* **Data below**:

☆ ☆ ☆ ☆

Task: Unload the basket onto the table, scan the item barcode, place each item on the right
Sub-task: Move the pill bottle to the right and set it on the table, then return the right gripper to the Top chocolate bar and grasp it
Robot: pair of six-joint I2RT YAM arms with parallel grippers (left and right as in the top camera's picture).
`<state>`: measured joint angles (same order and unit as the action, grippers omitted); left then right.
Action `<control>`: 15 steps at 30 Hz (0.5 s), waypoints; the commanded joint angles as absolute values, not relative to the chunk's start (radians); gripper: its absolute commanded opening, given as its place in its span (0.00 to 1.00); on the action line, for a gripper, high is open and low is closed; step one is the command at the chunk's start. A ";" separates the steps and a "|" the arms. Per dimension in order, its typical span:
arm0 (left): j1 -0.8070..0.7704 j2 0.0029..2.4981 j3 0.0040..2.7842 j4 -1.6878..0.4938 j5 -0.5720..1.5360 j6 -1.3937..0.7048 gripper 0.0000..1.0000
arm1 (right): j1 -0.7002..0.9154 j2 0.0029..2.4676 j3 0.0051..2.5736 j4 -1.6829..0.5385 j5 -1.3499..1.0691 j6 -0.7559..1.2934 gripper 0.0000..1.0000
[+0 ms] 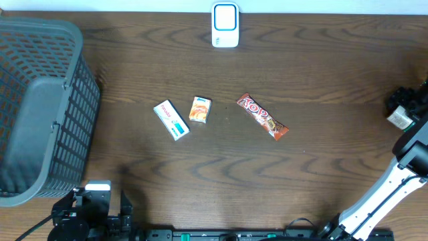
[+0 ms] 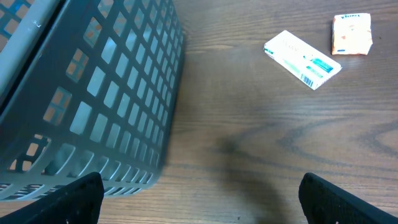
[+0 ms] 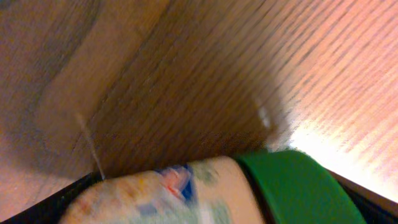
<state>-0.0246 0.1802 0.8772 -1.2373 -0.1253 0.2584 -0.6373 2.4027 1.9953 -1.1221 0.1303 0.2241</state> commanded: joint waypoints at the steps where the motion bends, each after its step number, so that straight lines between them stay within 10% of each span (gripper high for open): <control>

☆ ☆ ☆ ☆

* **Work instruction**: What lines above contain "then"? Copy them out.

* **Output below**:
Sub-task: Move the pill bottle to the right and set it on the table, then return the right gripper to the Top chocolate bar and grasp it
`<state>`: measured joint angles (same order and unit as the action, grippers omitted); left then right.

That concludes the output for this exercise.